Directions:
Reproduce, with no changes, the line that contains "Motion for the" and all the lines that come after it in the records.

Source data
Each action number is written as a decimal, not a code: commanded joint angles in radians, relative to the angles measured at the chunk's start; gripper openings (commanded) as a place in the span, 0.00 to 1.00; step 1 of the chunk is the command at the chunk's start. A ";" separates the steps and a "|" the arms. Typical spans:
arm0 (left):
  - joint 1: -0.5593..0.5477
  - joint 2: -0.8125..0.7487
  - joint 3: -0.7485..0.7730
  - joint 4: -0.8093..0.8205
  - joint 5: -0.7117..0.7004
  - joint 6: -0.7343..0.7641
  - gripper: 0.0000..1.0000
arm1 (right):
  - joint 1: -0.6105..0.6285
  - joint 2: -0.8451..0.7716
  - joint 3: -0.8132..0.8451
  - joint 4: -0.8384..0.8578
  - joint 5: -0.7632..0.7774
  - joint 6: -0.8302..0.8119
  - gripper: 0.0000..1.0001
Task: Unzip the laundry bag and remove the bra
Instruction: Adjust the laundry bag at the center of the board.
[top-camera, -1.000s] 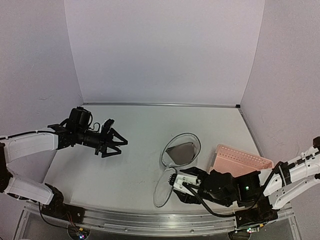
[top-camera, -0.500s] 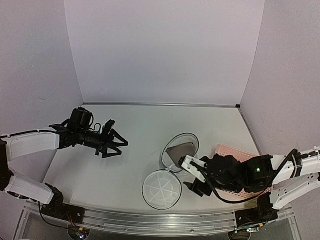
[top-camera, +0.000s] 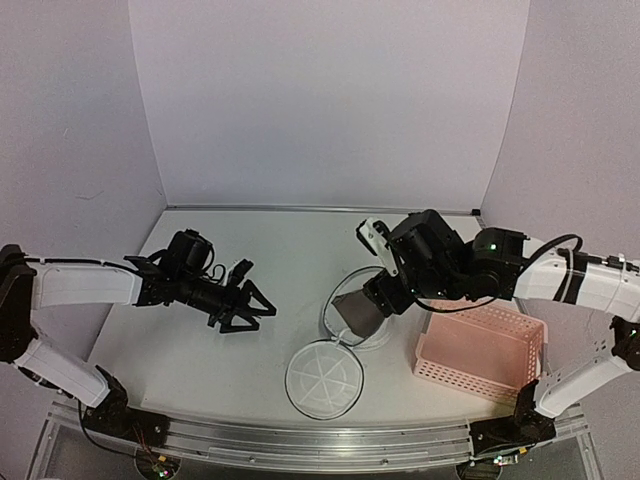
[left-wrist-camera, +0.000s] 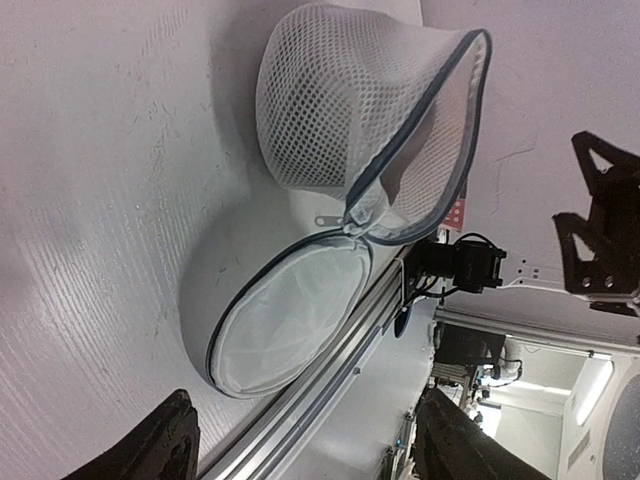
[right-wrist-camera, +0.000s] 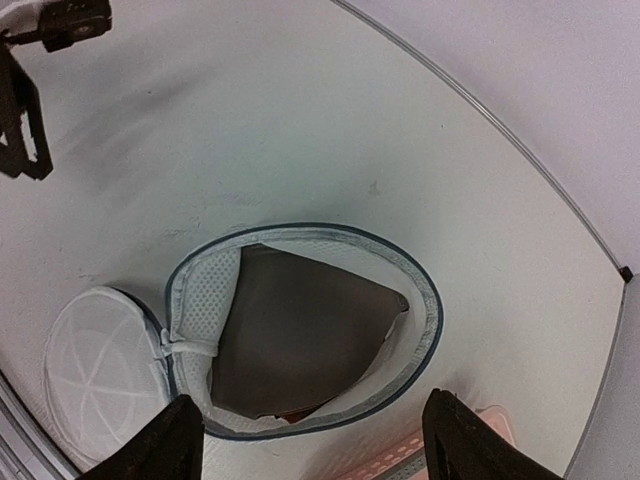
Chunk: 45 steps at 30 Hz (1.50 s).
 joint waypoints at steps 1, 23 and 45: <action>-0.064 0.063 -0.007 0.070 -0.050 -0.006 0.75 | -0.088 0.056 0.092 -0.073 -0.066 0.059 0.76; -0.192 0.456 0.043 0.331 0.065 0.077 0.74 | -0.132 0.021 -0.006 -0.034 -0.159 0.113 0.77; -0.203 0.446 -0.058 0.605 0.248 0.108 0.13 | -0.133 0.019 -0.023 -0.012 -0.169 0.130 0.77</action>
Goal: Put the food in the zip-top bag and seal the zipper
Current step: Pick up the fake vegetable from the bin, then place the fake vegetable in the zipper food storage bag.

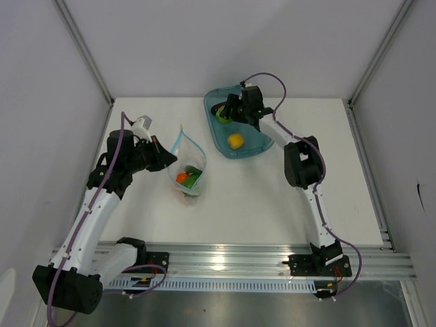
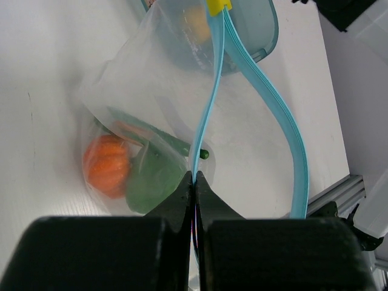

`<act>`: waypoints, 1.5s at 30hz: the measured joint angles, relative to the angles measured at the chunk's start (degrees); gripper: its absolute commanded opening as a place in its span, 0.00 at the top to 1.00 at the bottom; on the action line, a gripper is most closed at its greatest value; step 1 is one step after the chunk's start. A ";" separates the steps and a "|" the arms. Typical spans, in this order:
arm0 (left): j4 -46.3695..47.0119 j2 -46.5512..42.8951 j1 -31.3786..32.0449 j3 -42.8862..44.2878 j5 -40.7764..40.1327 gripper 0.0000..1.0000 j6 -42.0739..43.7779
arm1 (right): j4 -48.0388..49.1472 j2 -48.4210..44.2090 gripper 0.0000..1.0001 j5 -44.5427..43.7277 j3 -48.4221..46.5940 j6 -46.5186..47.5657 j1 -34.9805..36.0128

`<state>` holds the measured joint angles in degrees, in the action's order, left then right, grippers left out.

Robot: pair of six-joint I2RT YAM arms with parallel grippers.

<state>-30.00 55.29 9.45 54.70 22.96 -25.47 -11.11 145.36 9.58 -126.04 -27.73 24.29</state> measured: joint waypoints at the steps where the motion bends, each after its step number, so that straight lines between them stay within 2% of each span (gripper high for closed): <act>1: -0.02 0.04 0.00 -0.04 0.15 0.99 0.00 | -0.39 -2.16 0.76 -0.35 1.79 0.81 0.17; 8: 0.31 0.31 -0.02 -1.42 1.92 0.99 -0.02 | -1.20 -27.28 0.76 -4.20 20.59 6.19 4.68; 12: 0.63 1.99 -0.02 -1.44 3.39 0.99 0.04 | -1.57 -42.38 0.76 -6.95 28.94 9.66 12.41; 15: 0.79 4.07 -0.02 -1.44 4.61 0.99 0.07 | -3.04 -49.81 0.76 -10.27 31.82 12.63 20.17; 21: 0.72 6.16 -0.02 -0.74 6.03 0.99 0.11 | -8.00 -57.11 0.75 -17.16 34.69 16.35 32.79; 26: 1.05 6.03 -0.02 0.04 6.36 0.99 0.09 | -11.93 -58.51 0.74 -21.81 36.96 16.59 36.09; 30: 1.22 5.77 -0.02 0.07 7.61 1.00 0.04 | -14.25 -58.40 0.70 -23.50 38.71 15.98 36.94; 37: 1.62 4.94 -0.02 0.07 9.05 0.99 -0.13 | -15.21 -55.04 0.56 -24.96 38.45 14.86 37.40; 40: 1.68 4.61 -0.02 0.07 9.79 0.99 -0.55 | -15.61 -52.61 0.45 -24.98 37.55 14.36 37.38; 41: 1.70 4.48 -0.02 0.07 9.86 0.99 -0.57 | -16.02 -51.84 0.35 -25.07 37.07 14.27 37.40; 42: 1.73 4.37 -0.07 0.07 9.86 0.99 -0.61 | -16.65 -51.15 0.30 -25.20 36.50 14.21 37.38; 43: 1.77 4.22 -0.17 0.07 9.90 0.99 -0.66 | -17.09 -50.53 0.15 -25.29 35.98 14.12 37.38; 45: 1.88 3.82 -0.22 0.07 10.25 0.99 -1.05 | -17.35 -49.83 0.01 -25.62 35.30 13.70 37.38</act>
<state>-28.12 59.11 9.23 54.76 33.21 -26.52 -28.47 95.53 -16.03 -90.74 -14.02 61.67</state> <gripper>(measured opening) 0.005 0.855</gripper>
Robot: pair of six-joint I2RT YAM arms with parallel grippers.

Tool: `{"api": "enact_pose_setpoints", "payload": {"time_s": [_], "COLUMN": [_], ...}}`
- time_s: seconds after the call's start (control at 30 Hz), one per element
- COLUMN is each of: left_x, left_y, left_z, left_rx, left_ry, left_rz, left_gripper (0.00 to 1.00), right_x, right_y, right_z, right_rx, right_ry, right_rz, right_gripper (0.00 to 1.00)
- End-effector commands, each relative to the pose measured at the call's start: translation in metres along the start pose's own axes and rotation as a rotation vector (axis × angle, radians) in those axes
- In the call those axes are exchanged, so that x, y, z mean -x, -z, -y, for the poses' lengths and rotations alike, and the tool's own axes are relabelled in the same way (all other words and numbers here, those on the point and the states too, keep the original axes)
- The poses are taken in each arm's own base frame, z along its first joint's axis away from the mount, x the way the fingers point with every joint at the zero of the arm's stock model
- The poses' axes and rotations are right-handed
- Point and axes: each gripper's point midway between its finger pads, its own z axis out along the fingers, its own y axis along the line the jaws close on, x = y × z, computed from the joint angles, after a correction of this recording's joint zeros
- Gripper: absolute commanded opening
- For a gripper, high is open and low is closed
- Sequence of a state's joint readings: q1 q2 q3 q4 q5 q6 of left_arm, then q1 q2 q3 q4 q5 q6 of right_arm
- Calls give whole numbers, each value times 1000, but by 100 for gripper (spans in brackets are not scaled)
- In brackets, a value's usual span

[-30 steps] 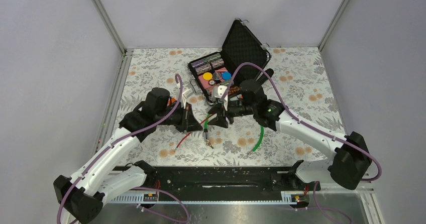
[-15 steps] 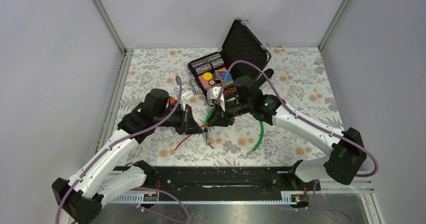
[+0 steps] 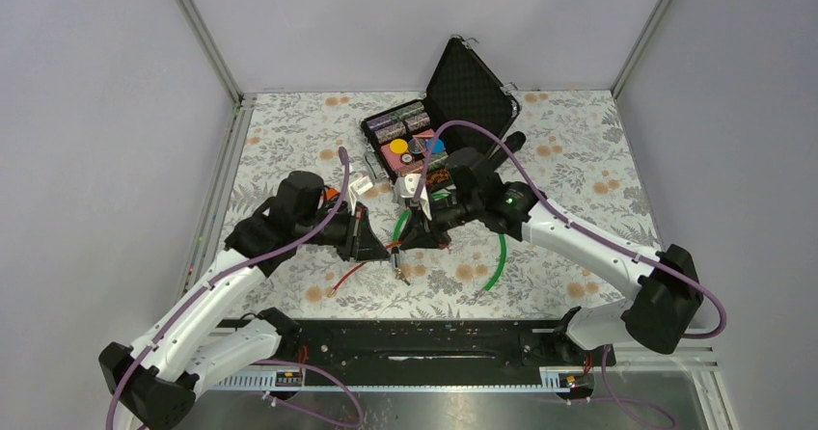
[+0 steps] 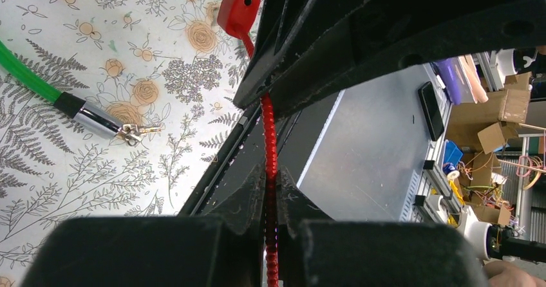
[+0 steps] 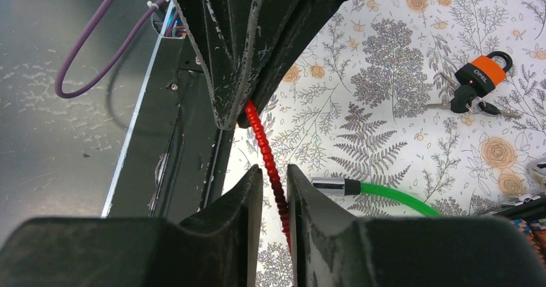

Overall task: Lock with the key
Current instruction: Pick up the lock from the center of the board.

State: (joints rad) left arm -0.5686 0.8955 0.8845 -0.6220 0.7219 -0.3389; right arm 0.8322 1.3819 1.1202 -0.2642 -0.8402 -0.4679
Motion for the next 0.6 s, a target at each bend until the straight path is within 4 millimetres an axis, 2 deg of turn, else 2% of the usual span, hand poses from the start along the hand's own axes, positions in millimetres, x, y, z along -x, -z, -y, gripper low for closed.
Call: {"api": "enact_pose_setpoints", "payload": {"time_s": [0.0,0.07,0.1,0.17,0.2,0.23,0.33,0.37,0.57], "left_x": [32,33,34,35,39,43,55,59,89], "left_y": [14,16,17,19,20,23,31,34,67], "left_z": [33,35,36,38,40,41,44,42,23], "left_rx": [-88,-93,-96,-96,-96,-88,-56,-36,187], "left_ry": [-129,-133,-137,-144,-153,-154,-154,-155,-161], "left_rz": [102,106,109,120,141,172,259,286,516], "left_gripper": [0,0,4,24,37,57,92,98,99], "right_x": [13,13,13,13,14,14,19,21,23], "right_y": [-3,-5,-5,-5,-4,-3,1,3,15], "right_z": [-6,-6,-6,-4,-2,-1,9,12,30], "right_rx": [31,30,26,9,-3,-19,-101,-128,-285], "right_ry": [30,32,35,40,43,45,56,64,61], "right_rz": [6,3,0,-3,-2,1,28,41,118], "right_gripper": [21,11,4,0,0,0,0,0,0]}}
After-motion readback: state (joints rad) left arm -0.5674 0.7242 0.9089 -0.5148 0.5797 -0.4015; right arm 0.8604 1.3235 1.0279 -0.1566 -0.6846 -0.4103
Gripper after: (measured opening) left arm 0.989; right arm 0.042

Result of the task:
Motion for the next 0.6 s, a target at each bend until the straight path is within 4 millimetres an axis, 2 deg of turn, else 2% of the usual span, hand poses from the start along the hand's own axes, positions in millimetres, x, y, z along -x, -z, -y, gripper low for closed.
Call: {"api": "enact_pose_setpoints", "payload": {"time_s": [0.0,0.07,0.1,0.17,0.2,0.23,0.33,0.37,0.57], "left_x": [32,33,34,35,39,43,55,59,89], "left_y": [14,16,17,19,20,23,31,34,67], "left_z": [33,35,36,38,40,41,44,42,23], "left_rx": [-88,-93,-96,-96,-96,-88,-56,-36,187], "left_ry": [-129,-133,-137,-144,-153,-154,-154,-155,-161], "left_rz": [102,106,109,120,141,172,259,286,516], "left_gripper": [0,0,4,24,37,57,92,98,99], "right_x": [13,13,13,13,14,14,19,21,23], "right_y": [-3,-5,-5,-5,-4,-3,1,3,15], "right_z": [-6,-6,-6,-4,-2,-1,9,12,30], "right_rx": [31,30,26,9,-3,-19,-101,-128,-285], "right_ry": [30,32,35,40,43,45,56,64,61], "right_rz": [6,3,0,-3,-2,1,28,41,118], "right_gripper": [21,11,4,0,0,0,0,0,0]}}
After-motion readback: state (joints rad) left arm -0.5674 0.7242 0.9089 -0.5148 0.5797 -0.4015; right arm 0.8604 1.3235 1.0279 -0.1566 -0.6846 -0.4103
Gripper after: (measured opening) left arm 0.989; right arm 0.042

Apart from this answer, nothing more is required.